"""Convert checkpoint from huggingface"""
import os.path
import re
import argparse
import torch
import mindspore as ms
from mindformers.utils.convert_utils import pt2ms
def layer_name_mapping(telechat_type, key):
"""Convert huggingface PP weights mapping in MindSpore.
return: new_name
"""
layer_rename_map = {
"word_embeddings.weight": "model.tok_embeddings.embedding_weight",
"input_layernorm.weight": "attention_norm.weight",
"self_attention.dense.weight": "attention.wo.weight",
"self_attention.dense.bias": "attention.wo.bias",
"self_attention.query.weight": "attention.wq.weight",
"self_attention.key_value.weight": "attention.wk_v.weight",
"mlp.gate_proj.weight": "feed_forward.w1.weight",
"mlp.down_proj.weight": "feed_forward.w2.weight",
"mlp.down_proj.bias": "feed_forward.w2.bias",
"mlp.up_proj.weight": "feed_forward.w3.weight",
"post_attention_layernorm.weight": "ffn_norm.weight",
"ln_f.weight": "model.norm_out.weight"
}
if telechat_type == "telechat_12b":
del layer_rename_map["word_embeddings.weight"]
del layer_rename_map["ln_f.weight"]
layer_rename_map["lm_head.weight"] = "lm_head.weight"
layer_rename_map["transformer.word_embeddings.weight"] = "model.tok_embeddings.embedding_weight"
layer_rename_map["transformer.ln_f.weight"] = "model.norm_out.weight"
if key in layer_rename_map:
return layer_rename_map[key]
match = re.match(r'^\w*\.(\d+)\.(\w+\.\w+\.\w+|\w+\.\w+)$', key)
layer_number = int(match.group(1))
text = match.group(2)
return f"model.layers.{layer_number}." + layer_rename_map.get(text)
def convert_pt_to_ms(input_path, output_path, dtype=None, **kwargs):
"""convert hf weight to ms"""
telechat_type = kwargs.pop("telechat_type", "telechat_12b")
state_dict = {}
for file_name in os.listdir(input_path):
if file_name.startswith("pytorch_model") and file_name.endswith(".bin"):
file_name = os.path.join(input_path, file_name)

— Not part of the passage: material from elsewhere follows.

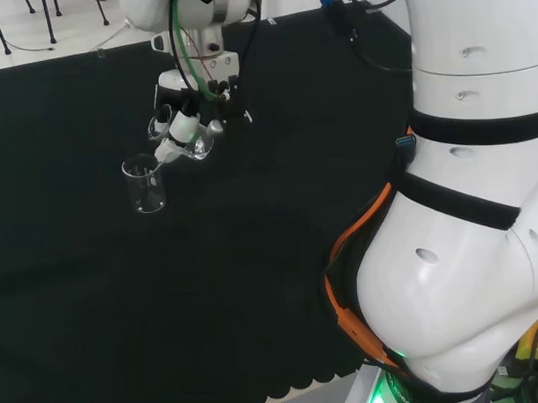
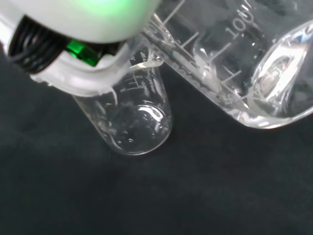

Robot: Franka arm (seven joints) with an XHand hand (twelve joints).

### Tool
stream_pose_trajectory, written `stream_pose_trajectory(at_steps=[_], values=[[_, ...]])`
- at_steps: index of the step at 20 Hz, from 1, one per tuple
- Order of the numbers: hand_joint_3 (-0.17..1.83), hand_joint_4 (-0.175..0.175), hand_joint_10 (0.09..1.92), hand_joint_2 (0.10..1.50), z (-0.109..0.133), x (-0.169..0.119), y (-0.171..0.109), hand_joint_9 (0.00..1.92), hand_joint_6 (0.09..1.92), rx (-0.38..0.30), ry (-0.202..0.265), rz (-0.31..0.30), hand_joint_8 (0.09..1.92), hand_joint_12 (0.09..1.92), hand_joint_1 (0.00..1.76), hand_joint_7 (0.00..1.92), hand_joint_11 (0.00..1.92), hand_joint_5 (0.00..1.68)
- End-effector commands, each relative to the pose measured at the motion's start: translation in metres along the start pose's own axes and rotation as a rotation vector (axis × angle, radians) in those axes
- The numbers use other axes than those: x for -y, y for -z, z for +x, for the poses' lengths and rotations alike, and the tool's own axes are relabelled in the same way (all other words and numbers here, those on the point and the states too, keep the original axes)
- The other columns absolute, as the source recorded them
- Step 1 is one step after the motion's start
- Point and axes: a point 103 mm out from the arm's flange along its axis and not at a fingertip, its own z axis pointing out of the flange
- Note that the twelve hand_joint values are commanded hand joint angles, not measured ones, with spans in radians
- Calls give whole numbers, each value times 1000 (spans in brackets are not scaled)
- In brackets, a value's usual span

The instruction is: Pour the water from the handheld beaker into the one on the table.

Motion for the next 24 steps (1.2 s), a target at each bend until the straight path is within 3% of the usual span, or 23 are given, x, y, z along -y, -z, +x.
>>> stream_pose_trajectory(at_steps=[1, 6, 10, 17, 24], values=[[607, 14, 306, 628, 5, -2, 3, 1652, 253, 91, -28, 51, 145, 793, 1191, 1801, 1336, 1481], [635, 9, 441, 619, 12, -3, 1, 1595, 342, 137, -55, 84, 182, 805, 1190, 1785, 1334, 1443], [642, 8, 476, 617, 16, -3, 0, 1580, 365, 165, -40, 98, 194, 808, 1189, 1780, 1334, 1434], [640, -24, 503, 622, 24, -4, -1, 1565, 390, 241, -88, 121, 210, 785, 1193, 1771, 1408, 1420], [641, -33, 510, 623, 33, -4, 1, 1559, 397, 291, -126, 148, 214, 779, 1195, 1765, 1418, 1417]])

state_dict.update(torch.load(file_name, map_location='cpu'))
ms_params = []
for k, v in state_dict.items():
ms_params.append({'name': layer_name_mapping(telechat_type, k), 'data': pt2ms(v, dtype)})
ms.save_checkpoint(ms_params, output_path)

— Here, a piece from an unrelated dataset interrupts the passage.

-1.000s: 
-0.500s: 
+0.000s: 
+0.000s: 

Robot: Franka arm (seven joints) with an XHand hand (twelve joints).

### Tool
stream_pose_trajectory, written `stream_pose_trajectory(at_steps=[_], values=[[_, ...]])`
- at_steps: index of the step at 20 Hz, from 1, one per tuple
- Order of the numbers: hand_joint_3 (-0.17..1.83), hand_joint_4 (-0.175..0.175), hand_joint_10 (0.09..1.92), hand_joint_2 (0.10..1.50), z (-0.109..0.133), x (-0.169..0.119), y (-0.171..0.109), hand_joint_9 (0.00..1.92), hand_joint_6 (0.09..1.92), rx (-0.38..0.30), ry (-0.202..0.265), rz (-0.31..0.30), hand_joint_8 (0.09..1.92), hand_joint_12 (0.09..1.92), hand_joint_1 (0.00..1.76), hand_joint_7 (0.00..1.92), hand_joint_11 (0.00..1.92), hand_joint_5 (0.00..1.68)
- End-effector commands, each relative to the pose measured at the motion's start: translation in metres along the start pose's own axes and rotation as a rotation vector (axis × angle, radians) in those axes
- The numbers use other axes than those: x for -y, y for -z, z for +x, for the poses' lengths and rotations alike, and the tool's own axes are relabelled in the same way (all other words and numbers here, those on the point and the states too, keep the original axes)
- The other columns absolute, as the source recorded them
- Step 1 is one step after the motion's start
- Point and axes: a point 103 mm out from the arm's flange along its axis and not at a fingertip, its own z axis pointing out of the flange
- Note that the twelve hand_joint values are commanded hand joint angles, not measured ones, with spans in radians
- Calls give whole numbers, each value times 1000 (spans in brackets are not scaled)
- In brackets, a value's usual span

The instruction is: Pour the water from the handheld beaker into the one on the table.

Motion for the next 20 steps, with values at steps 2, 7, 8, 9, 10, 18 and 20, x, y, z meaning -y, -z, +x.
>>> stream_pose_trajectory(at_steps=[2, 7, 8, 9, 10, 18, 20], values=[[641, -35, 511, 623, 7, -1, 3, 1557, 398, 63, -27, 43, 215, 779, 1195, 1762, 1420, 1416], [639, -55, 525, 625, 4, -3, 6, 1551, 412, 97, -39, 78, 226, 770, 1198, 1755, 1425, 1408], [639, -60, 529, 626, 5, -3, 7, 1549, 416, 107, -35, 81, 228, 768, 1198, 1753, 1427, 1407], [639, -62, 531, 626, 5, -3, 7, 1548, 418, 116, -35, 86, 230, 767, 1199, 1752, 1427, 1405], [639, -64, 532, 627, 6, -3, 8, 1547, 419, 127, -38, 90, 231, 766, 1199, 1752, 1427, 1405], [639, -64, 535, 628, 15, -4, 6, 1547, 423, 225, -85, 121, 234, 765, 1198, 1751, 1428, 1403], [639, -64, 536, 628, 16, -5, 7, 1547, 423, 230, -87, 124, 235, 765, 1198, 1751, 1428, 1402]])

print(f"*** finish torch convert ms model, ms_ckpt save in {output_path} ***")
if __name__ == '__main__':
parser = argparse.ArgumentParser(description="Telechat convert script")
parser.add_argument("--torch_path",
type=str,
default="",
help="The input torch checkpoint path.")
parser.add_argument("--mindspore_path",
type=str,
default="",
help="The output mindspore checkpoint path.")
parser.add_argument("--telechat_type",
type=str,
default="telechat_12b",
help="Telechat version.")
args = parser.parse_args()
convert_pt_to_ms(args.torch_path, args.mindspore_path, telechat_type=args.telechat_type)